Figure 3. Metformin activates AMPK without altering in vivo electron transport chain activities

(a) Activation of AMPK by metformin in MEFs. AMPK and acetyl-coA carboxylase (ACC) phosphorylation by metformin. n = 3 per group. (b) Activation of AMPK and ACC phosphorylation in the liver of 0.1% metformin-treated mice. n = 4–6 per group. (c) Oxygen consumption in MEFs treated with 1 mM metformin. n = 3 per group. (d, e), Mitochondrial content in MEFs treated with metformin was determined by tetramethyl rhodamine methyl ester (TMRM) (d) and MitoTracker green (e) staining, M.F.I., mean fluorescence intensity. n = 3 per group. (f) Mitochondrial DNA content analyzed by quantitative PCR in the liver. n = 5–8 per group. (g) Mitochondrial protein levels in MEFs treated with metformin. n = 3 per group. (h) Mitochondrial protein levels in the liver from 0.1% metformin-treated mice. n = 4–6 per group. (i, j) Effect of metformin on mitochondrial enzymatic activities. (i) MEFs treated with 1 mM metformin (n = 3 per group) and (j) Liver lysates from 0.1% metformin-treated mice (n = 5–6 per group).
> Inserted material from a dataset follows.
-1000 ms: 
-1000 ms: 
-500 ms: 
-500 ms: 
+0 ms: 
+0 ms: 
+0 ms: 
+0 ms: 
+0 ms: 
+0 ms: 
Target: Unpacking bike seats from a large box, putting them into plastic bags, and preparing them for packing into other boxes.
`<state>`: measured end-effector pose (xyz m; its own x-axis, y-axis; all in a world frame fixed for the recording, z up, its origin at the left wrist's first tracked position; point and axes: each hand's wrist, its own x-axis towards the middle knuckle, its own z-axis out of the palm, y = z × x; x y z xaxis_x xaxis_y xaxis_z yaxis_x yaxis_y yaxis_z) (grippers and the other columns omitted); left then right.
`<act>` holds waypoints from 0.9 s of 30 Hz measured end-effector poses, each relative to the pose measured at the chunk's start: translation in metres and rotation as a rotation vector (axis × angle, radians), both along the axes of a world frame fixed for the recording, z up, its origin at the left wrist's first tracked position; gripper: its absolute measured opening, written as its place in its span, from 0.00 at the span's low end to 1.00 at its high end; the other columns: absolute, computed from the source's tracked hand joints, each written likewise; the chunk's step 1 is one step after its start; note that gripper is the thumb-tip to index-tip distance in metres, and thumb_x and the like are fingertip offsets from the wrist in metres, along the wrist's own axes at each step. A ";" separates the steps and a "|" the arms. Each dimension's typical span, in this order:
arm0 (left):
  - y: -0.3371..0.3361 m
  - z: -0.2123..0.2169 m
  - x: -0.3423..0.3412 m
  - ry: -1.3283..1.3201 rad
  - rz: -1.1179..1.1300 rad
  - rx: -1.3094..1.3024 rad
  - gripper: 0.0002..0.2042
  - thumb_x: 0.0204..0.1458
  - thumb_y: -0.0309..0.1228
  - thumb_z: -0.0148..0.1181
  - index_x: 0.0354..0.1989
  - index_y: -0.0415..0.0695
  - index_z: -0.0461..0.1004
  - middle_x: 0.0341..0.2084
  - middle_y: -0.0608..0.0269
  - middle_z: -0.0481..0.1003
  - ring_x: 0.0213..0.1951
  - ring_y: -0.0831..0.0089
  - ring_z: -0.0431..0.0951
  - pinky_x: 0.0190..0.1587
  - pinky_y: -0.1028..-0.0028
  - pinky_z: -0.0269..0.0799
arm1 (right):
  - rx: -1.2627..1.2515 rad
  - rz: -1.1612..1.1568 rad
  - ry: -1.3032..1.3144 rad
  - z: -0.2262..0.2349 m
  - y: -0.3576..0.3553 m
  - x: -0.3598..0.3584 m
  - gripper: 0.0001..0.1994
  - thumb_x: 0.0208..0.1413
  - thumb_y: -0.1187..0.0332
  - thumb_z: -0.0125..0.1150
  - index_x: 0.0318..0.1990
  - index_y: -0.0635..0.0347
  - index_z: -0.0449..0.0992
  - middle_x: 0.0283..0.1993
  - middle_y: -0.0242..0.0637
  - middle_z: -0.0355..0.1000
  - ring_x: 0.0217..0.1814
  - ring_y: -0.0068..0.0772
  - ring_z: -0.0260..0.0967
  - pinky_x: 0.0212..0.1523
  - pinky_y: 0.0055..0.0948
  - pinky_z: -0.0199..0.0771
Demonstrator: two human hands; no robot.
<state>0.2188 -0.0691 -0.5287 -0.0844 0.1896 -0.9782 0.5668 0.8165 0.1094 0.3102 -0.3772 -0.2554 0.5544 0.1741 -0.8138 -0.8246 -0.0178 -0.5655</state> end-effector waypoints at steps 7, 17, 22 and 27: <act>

Metformin, Met: Calorie restriction, CR; Ut, untreated. Data are represented as the mean ± SEM. * p < 0.05 versus untreated controls or standard diet (SD)-fed mice (t-test two tailed).

Figure 4. Metformin enhances antioxidant defenses and inhibits inflammation

(a) Rate of electrons derived to superoxide generation in mitochondrial complexes I and II to III in the liver of 0.1% metformin-treated mice. n = 5–6 per group. (b) Oxidative damage in proteins determined by lysine-4-hydroxinonenal levels in the liver of 0.1% metformin-treated mice. (n = 4–6 per group) (c) Oxidative damage in lipids determined by 8-iso-PGF_2α levels in the liver of 0.1% metformin-treated mice. (n = 4–6 per group) (d) Nrf2-ARE assay determining Nrf2-ARE-dependent expression in metformin-treated HepG2 cells. tBHQ was added as positive control for NRF2-ARE induction. (n = 3 per group) (e) Antioxidant and stress response protein levels in the liver of 0.1% metformin-treated mice. (n = 4–6 per group) (f) Activation of pro-inflammatory signaling pathways in the liver of 0.1% metformin-treated mice. (n = 4–6 per group) (g) Expression of multiple inflammatory-related genes in the liver of 0.1% metformin-treated mice. (n = 5 per group) Metformin, Met; Calorie restriction, CR. Data are represented as the mean ± SEM. * p < 0.05 versus standard diet (SD)-fed mice (t-test two tailed).